According to Der Spiegel, “…German news reports quoted sources within the Foreign Ministry saying that they aimed to spearhead a forward-looking strategy ‘at a time of diminishing enthusiasm’ for the European project. They reportedly want the bloc to look beyond Europe’s current crisis, and have suggested that the meeting…could pave the way for future discussion.”
The countries invited were France, Italy, Belgium, Luxembourg, the Netherlands, Denmark, Poland, Portugal and Spain. Denmark and France, however, chose not to participate due to other obligations.
“A diplomat from Sweden, one of the non-invitees, told Spiegel magazine that the German foreign minister was not contributing to EU co-operation by leaving some countries out,” EUobserver reported.

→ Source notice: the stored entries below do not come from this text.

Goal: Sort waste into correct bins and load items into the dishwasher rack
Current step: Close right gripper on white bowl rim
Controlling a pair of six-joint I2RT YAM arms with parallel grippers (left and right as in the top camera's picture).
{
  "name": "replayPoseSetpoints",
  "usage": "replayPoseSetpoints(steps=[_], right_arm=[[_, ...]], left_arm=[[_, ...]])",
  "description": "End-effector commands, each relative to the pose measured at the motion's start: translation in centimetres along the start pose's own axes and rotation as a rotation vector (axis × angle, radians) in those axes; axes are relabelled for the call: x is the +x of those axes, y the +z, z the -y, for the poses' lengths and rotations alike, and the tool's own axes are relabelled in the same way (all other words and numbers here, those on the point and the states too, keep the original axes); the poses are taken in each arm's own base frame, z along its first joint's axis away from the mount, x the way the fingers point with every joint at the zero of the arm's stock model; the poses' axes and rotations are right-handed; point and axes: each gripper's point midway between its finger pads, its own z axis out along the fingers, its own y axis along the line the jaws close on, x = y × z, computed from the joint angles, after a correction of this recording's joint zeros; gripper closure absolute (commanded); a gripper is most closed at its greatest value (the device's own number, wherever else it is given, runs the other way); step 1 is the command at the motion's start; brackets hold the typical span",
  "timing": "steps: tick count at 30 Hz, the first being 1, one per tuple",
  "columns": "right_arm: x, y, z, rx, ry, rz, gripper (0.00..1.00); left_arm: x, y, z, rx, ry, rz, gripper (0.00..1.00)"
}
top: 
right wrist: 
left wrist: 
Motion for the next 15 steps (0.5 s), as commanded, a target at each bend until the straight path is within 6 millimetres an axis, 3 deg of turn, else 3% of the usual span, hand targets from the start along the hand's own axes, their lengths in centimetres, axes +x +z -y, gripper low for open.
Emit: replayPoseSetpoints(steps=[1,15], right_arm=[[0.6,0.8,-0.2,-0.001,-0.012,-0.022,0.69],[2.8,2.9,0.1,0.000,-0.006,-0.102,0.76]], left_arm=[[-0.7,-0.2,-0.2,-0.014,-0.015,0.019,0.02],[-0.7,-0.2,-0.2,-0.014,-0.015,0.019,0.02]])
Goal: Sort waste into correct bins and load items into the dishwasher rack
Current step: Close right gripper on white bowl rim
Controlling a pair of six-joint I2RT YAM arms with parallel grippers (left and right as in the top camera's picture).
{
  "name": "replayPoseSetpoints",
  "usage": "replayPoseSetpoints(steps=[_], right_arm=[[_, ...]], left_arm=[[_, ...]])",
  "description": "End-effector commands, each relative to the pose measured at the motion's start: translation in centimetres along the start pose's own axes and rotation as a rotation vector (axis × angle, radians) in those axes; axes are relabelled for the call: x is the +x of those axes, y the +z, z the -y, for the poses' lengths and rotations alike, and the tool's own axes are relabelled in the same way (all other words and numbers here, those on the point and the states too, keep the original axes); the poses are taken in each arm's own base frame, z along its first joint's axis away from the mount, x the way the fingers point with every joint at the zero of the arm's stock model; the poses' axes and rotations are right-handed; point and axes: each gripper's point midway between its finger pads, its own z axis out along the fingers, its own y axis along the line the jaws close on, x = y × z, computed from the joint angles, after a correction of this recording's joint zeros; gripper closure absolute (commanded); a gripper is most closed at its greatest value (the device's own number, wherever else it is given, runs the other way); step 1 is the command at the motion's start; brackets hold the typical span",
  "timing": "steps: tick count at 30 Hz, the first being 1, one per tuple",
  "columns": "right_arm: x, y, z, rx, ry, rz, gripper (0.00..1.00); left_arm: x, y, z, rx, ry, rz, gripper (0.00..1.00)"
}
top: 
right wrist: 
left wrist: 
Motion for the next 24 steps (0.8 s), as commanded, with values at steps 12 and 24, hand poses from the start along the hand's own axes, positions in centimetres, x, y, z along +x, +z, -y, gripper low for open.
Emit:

Officials in Ireland, another nation that was not invited, said the meeting was unwise.
“German officials say their invitation list is limited in the interests of a proper conversation…invitees reflect all geographical and historical experiences in the EU, they say,” The Irish Times reported. “Further meetings of this group are likely, but membership is unlikely to be extended.”